Basically, my collegues (Kathryn Zender and Steve Kropfl) and I examined an existing facility – the Kaiser Permanente French Campus in San Francisco, and assessed their current water use costs. We then came up with a proposal showing how those costs would change if flushless urinals were installed (minus installation and maintenence). As you might expect, even our most pessimistic projection still turned out to have a positive ROI.
A distilled PDF showcasing the findings of the project and a PDF version of the spreadsheet showing caclulations is available. Please contact us for more info.

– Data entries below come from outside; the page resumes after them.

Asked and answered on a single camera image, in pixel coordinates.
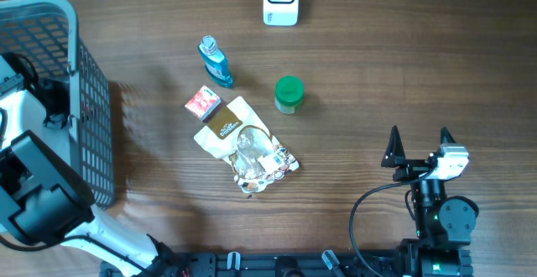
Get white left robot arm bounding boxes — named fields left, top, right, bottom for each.
left=1, top=52, right=189, bottom=276

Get dark grey plastic basket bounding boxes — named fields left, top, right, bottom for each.
left=1, top=0, right=115, bottom=208

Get red tissue pack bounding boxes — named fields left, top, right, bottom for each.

ED NOTE: I got a note from Jim Allen at Sloan Valve today who helped clear up some pricing issues. Getting accurate pricing information was really difficult when we did this project, so we essentially took the highest price we could find which happened to be a Sloan product. It turns out their products are much less costly, which actually only adds to the positive ROI, but for clarity, here’s Jim’s note:
Just a quick note – first of all, great job on your study. Very good information and well presented. One thing which I was compelled to comment on was the price of the Sloan WES 1000 unit. You have in your findings that this $471.58 and the Falcon F-2000 at $230. I understand how this mistake can be made given our published price sheet is a “distributor” sheet and is not an actual end user cost, let me briefly explain. Sloan has, actually the whole established plumbing industry, a discounting structure that defies common sense. We publish a list price and it is understood by the distributor what his net pricing will be. If you got the price off the internet, this is the worst pricing of all – they simply use our list price. The list price is NOT a Suggested Retail Price as the name would imply. I apologize for this unfortunate fact of our industry. I am working on a more “end user” focused sheet that shows a more realistic pricing structure. Rest assured, the Sloan waterfree urinal is competitive in price with the Falcon unit – the Sloan WES 2000 is in fact a perfect choice for Kaiser Permanente and because Sloan is a 100 year old national brand, we have the name you can trust to ensure that the product will be supported for decades to come.
Also, you refer to the trap as a siphon when in fact it is simply a non-mechanical, engineered, trap way seal. There is no siphon involved – just as a point of clarity.